A decade ago, when England were in India, I went to stay with their then coachGreg Chappell, and conducted an interview with him, which in part resonates now with the situation in which Amla found himself. At the time, Chappell had been dividing opinion in the country because of his fractious relationship with the former captain Sourav Ganguly, who had been struggling desperately for batting form with one Test hundred, in Bulawayo, in two-and-a-half years. He had been replaced as the captain by Rahul Dravid and the coach was portrayed as the man who sacked him, which was far from the truth.
“We clashed,” Chappell told me, “because his needs as a struggling player and captain and those of the team were different. I’m not the hard-nosed control freak that I have been portrayed. I’m thorough, a realist, a pragmatist and I’m honest. Much has been written and said, a lot of it misleading, but in essence I told Sourav that if he wanted to save his career he should consider giving up the captaincy. He was just hanging in there. Modest innings were draining him. He had no energy to give to the team, which was helping neither him nor us.
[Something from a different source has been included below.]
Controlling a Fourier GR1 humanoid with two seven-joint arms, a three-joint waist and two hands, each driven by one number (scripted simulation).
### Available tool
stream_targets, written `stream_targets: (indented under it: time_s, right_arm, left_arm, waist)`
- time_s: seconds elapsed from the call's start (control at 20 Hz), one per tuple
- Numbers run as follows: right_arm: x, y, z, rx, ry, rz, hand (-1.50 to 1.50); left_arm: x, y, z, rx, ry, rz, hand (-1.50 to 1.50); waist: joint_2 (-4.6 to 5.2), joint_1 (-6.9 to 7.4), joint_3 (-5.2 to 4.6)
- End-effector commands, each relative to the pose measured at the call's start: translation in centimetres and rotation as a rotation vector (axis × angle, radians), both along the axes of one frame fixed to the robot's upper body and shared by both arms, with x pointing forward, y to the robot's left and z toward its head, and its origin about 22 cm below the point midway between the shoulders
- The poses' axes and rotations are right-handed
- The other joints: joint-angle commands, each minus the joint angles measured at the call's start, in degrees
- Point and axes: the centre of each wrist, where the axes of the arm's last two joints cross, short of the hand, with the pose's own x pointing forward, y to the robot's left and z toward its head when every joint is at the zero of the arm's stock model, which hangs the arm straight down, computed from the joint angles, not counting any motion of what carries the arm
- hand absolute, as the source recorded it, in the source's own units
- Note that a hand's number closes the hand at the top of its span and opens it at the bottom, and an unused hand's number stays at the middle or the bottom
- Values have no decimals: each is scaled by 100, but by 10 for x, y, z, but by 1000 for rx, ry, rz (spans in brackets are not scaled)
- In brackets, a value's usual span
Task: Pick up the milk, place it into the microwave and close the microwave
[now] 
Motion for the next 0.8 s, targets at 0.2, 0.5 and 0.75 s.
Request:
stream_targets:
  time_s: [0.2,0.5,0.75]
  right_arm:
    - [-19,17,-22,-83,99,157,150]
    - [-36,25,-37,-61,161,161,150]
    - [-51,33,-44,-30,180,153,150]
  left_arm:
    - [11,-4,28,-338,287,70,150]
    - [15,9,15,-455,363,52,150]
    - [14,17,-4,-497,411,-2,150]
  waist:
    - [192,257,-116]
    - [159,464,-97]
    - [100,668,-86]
It was in his own interest to give himself mind space to work on his batting so that it could be resurrected.”
Here we have in Ganguly and Amla two captains at opposite ends of the spectrum: the one desperate to hang on to his position at all costs; the other understanding his leadership may not be in the best interests either of the side or himself. Serene and understated, Amla had taken over a side who were in inevitable transition after the loss of some of the greatest players the game has seen. So a downturn in performance was not entirely unexpected. But he has nonetheless presided over the longest winless streak, eight matches, in South Africa’s Test history, mitigation coming only in the state of the Bangladesh weather and the pitches in India. Certainly in this, Amla has seen the broader picture.
Where they share a common theme is the impact, as Chappell said of Ganguly, that it was having on his batting and the team. Until his redemptive double hundred in Cape Town, Amla’s previous 13 matches as captain had brought him an average of 40.76 against a career average 10 points or so higher. Since the start of the tour of India that preceded the current series, nine innings had brought him five single figure scores and a top score of 43.
Whether, like Ganguly, his tribulations with the bat were impacting on the team in a manner other than simply the lack of runs is doubtful. If the captaincy itself, and all that it entailed, was affecting the capacity to do the job at which he truly excelled, then Amla is understanding enough to be able to arrive at the conclusion he has. It is an honourable thing to have done, which may well be to the detriment of England. That he has been able to do so on the back of a momentous innings, played perhaps with the release that comes with already having made a decision, merely serves to highlight it.